Der Abend des 15. September 2009 verhieß Interessantes. Herr Dr. Hartmut Kreutzer, Amtsrichter im Ruhestand und Kenner antiker Numismatik trug über sein Spezialgebiet „Die signierenden Stempelschneider von Syrakus“ vor zahlreichem Publikum vor. Im letzten Viertel des 5. Jahrhunderts v. Chr. gelangte die Kunst des Münzstempelschneidens in Sizilien, vor allem in Syrakus, zur schönsten Blüte. Es entstanden in unglaublicher Formenvielfalt Münzkunstwerke von höchstem Rang. Sie gehören wohl zum Besten, was die Stempelschneiderkunst je hervorgebracht hat.
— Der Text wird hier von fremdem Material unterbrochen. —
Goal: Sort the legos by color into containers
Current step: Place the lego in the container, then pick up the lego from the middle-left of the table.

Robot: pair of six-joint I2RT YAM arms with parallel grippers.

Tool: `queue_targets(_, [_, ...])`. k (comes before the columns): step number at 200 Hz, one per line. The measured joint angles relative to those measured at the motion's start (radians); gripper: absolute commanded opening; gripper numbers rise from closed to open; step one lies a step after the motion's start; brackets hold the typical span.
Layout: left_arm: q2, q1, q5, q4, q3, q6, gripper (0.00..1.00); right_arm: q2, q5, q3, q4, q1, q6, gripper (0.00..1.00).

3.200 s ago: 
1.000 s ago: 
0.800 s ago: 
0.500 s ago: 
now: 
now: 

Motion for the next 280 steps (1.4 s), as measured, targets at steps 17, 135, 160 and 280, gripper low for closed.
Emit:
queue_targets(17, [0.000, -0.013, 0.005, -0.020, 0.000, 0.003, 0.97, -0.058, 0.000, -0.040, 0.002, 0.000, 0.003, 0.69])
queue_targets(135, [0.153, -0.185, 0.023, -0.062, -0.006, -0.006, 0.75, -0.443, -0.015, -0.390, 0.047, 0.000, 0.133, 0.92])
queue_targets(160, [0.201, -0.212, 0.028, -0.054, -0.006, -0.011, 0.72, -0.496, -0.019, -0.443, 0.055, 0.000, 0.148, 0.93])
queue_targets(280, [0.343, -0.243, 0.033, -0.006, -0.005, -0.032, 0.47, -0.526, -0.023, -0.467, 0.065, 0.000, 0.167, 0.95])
Was diese Prägungen ganz besonders faszinierend macht, ist der Umstand, dass viele von Ihnen die Signatur der jeweiligen Stempelschneider tragen. Dass es sich tatsächlich um Stempelschneidersignaturen handelt, ist erst seit 1831 bekannt. Es muss sich bei diesen um selbstbewußte Künstlerpersönlichkeiten gehandelt haben, wie sie sich wohl nur in der Gesellschaft einer freien antiken Polis voll entfalten konnten. Als Meister aller Meister ist der Stempelschneider KIMON zu bezeichnen. Aus seiner Hand stammt der Stempelschnitt einer Quadriga als Revers einer Dekadrachme, die in der Darstellung ihrer Bewegung mit nichts zu vergleichen ist. Diese Münze wurde als Dotation unter Dionysios I., einem Tyrannen und Feldherrn geprägt. Unter dessen Herrschaft fand die Blütezeit der Stempelschneidekunst ihr Ende, da er aus Repräsentationsgründen zur Uniformität gelangte. Der Vortrag wurde durch zahlreiche Münzdarstellungen illuminiert.